Laos has a tropical climate, which is strongly influenced by monsoons. It is a sunny country which also has a high rate of rainfall, as well as plenty of humidity. The average temperature ranges from 22ºC to 27ºC throughout the year. The ‘winter’ season is dry, while summer is humid and rainy. The minimum temperature in Laos is around 18C so if you are visiting, make sure to take lots of light, breathable clothing with you.
Laos is famed for its stunning architecture and natural landscapes alike. Luang Prabang, a small town featuring over 30 temples and stunning royal palaces, is a UNESCO World Heritage Site, perched some 700 metres above sea level and embraced by lush mountains. The area boasts romantic waterfalls and the waters of the Mekong River, offering ample opportunity to enjoy a swim and cool down after time spent under the sizzling sun.

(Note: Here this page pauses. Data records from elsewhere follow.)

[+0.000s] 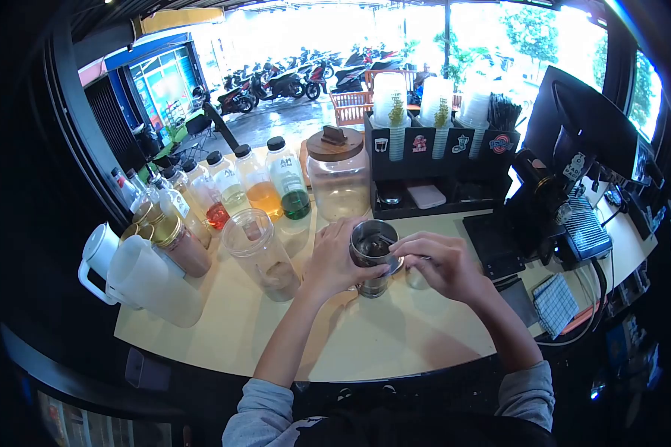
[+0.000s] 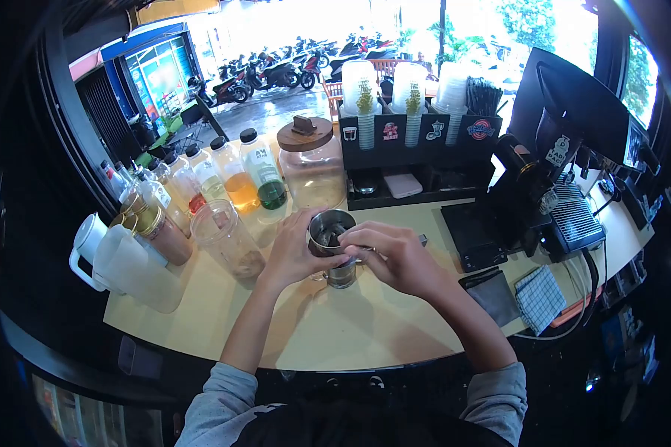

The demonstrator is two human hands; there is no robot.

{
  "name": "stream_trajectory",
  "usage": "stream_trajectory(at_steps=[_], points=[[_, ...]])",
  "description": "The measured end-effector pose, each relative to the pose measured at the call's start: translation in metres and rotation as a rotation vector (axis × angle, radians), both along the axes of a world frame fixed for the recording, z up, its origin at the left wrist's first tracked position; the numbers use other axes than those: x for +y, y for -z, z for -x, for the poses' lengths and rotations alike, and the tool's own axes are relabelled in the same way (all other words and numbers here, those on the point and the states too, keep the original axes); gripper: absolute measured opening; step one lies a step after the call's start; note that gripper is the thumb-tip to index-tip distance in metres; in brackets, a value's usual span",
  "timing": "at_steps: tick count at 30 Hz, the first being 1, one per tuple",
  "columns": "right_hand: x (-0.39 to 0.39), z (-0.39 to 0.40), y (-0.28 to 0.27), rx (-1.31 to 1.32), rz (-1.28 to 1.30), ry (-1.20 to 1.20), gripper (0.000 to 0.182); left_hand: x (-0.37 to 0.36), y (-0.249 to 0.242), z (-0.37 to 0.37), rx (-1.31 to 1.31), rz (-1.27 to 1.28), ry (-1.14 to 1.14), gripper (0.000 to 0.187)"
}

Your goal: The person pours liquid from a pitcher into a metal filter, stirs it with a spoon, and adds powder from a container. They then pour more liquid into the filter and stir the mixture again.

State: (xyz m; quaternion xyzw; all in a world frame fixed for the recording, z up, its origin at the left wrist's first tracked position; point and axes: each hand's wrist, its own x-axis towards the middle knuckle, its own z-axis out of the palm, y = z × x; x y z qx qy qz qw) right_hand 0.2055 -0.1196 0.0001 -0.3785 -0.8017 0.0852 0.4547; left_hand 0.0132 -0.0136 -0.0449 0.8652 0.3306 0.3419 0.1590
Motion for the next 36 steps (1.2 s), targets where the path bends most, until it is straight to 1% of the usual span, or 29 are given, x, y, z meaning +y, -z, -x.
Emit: stream_trajectory(at_steps=[1, 2, 4, 5, 7, 8, 10, 11, 13, 14, 16, 20, 23, 26, 28, 31, 34, 36], points=[[-0.001, -0.001, 0.0, 0.049, 0.069, 0.012, 0.013, 0.0, 0.001, 0.0, 0.002, 0.017, 0.0, 0.083], [-0.001, 0.0, 0.001, 0.049, 0.07, 0.011, 0.013, 0.002, 0.002, 0.0, 0.002, 0.018, -0.001, 0.083], [-0.001, 0.003, 0.003, 0.024, -0.018, 0.059, 0.012, 0.008, 0.005, -0.001, -0.051, 0.124, 0.067, 0.084], [-0.001, 0.004, 0.005, 0.027, -0.017, 0.063, 0.012, 0.009, 0.008, -0.002, -0.049, 0.125, 0.072, 0.084], [0.0, 0.005, 0.01, 0.11, 0.029, 0.002, 0.011, 0.011, 0.011, -0.002, -0.118, 0.14, 0.091, 0.085], [0.001, 0.003, 0.011, 0.11, 0.028, 0.001, 0.011, 0.012, 0.011, -0.002, -0.118, 0.139, 0.09, 0.085], [0.001, -0.001, 0.015, 0.385, 0.14, -0.127, 0.01, 0.013, 0.013, -0.001, -0.145, 0.1, 0.112, 0.084], [0.001, -0.002, 0.016, 0.386, 0.143, -0.127, 0.01, 0.014, 0.014, 0.0, -0.145, 0.103, 0.111, 0.084], [0.003, -0.005, 0.017, 0.296, 0.087, -0.045, 0.01, 0.018, 0.014, 0.0, -0.151, -0.069, 0.153, 0.082], [0.003, -0.005, 0.019, 0.297, 0.087, -0.044, 0.01, 0.017, 0.012, 0.0, -0.151, -0.069, 0.154, 0.082], [0.003, -0.004, 0.023, 0.499, 0.203, -0.213, 0.013, 0.013, 0.007, 0.001, -0.126, -0.102, 0.141, 0.083], [0.005, -0.006, 0.023, 0.501, 0.203, -0.217, 0.017, 0.014, 0.004, 0.003, -0.108, -0.086, 0.161, 0.084], [0.008, -0.009, 0.023, 0.513, 0.205, -0.229, 0.018, 0.018, 0.004, 0.003, -0.103, -0.12, 0.173, 0.084], [0.007, -0.012, 0.02, 0.54, 0.179, -0.283, 0.019, 0.017, 0.003, 0.004, -0.092, -0.083, 0.175, 0.084], [0.007, -0.005, 0.016, 0.566, 0.204, -0.183, 0.021, 0.017, 0.0, 0.004, -0.087, -0.116, 0.201, 0.083], [0.007, -0.011, 0.015, 0.566, 0.27, -0.189, 0.02, 0.019, -0.001, 0.004, -0.068, -0.161, 0.209, 0.084], [0.011, -0.023, 0.012, 0.532, 0.247, -0.162, 0.019, 0.018, -0.003, 0.005, -0.072, -0.185, 0.223, 0.084], [0.012, -0.019, 0.012, 0.557, 0.27, -0.161, 0.019, 0.017, -0.006, 0.005, -0.075, -0.184, 0.229, 0.082]])
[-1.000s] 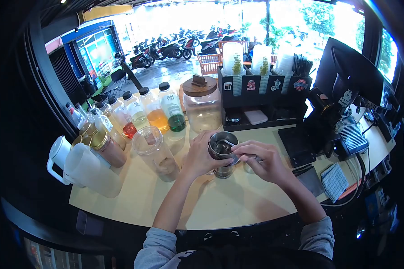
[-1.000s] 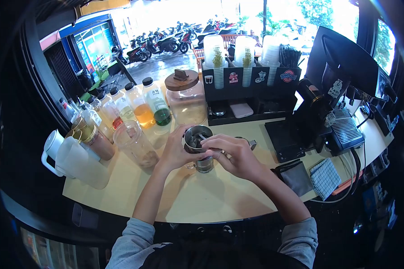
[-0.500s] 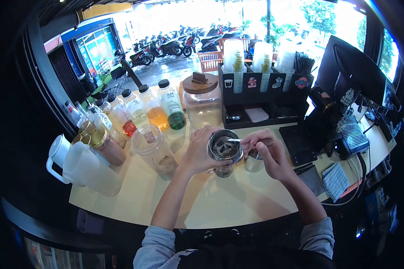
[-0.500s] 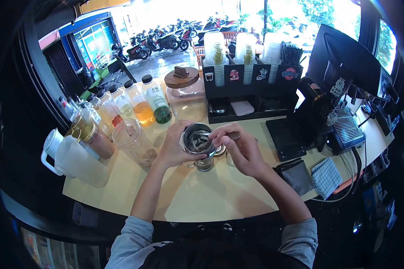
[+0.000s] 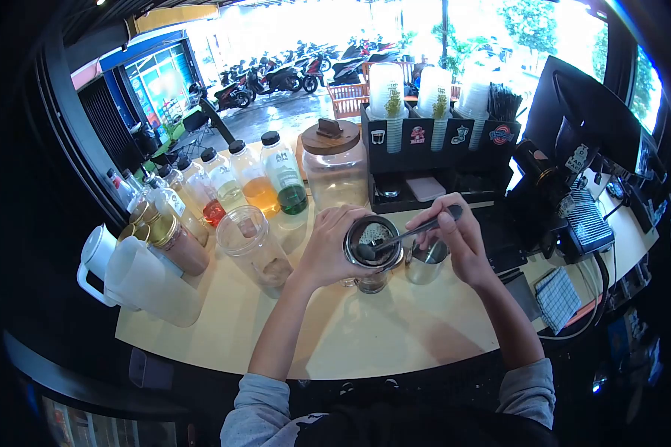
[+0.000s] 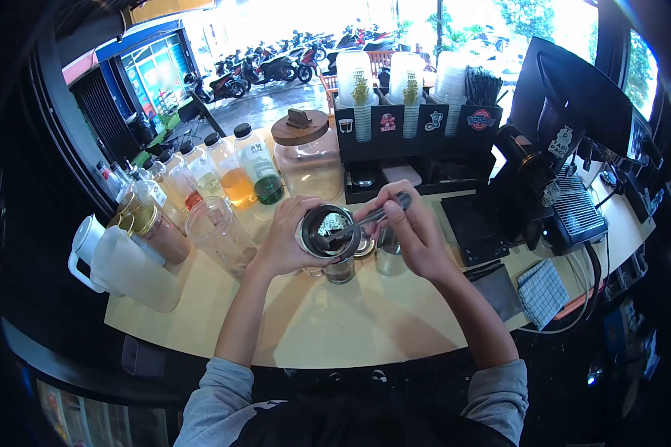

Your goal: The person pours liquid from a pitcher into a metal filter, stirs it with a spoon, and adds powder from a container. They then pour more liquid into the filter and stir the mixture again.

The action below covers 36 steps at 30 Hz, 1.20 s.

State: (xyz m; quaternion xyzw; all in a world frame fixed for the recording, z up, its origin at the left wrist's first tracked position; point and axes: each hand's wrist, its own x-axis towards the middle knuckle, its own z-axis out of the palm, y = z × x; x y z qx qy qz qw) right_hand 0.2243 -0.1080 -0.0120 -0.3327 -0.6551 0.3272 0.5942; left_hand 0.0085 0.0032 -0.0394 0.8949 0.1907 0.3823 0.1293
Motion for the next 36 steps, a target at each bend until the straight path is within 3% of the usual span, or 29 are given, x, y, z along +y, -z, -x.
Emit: stream_trajectory(at_steps=[7, 12, 14, 18, 33, 36], points=[[0.005, -0.006, -0.011, 0.012, -0.008, 0.073, 0.019, -0.004, -0.006, 0.002, -0.006, -0.063, -0.017, 0.078], [0.011, -0.008, -0.014, -0.001, 0.025, -0.013, 0.021, -0.006, -0.01, 0.002, 0.018, -0.128, -0.024, 0.081], [0.013, -0.015, -0.018, 0.005, -0.005, 0.094, 0.022, -0.007, -0.012, 0.003, 0.022, -0.138, -0.03, 0.08], [0.012, -0.007, -0.017, 0.019, 0.022, 0.015, 0.022, -0.009, -0.016, 0.004, 0.024, -0.117, -0.03, 0.08], [0.0, 0.0, -0.013, -0.021, -0.088, 0.029, 0.02, -0.006, -0.016, 0.004, 0.006, -0.169, -0.079, 0.083], [-0.001, 0.0, -0.017, -0.058, -0.169, 0.129, 0.02, -0.008, -0.016, 0.005, 0.014, -0.188, -0.096, 0.083]])
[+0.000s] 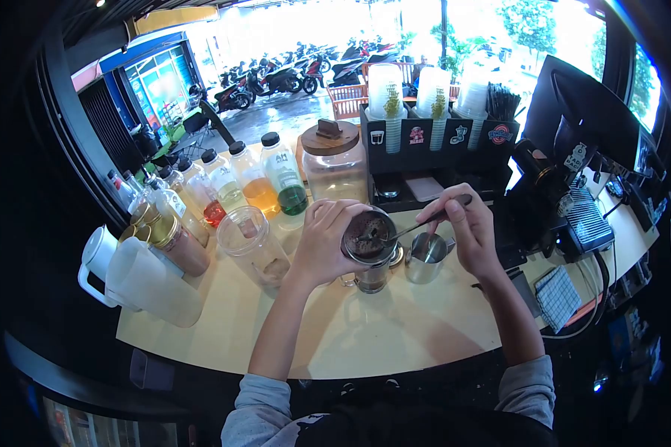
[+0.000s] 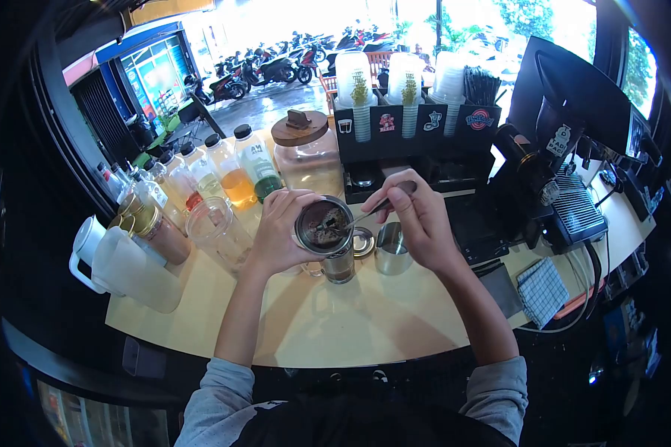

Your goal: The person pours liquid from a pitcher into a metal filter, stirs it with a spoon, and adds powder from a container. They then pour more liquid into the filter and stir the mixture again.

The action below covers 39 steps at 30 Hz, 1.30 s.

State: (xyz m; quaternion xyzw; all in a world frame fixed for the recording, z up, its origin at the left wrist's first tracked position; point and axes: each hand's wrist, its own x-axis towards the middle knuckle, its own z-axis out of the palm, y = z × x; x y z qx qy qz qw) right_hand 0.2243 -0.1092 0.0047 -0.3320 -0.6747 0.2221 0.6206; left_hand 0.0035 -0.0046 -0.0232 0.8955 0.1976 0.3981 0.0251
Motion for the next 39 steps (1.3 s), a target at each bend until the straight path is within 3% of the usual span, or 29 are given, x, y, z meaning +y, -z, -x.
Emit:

That Luang, a beautiful stupa in Vientiane, is the most scared monument in the country, while Vang Vieng, with its magnificent mountains, limestone cliffs and rice fields, is an absolute paradise for nature enthusiasts. Laos is, indeed, filled with natural landscapes that seem taken from a blockbuster film; to appreciate its majestic beauty, check out images of the amazing Bolaven Plateau and Tad Fane waterfall, in southern Laos.
The lower Mekong basin has been inhabited for 10,000 years or more. The first settlers in Laos were relatives of the Khmer people, who call Cambodia home to this day. In the 14th century, prince Fa Ngum declared himself king of the country he called ‘the Kingdom of a Million Elephants’. In the late 18th century, the Siamese took over Laos, until the French expelled the Siamese and renamed the country Laos. The French took control of Laos until 1945, when the Japanese took the country as their own for a short period. Laos became fully independent in 1953. During the Vietnam War, many Laotians fled their country, as the war began to encroach upon their territory. Today, Laos continues to be influenced by many countries, including China, which has expanded its investment and trade interests in this country. Both countries have agreed to build a $7 billion high-speed railway to link these and other countries.
Laos’ tropical rainforest boasts three vegetative layers: the top contains tall trees called dipterocarps, the middle consists of hardwood such as teak, and the bottom layer comprises grass and occasionally, bamboo. Laos is also home to several exotic animals, such as the saola ox (a type of deer-antelope), exotic leopard cats, and powerful Malayan sun and Asiatic black bears. Large mammals calling Laos home, meanwhile, include tigers, Asian elephants and five different species of gibbon. If you’ve always wanted to see dolphins swimming in the wild, head for the Mekong River, home to many wildlife species.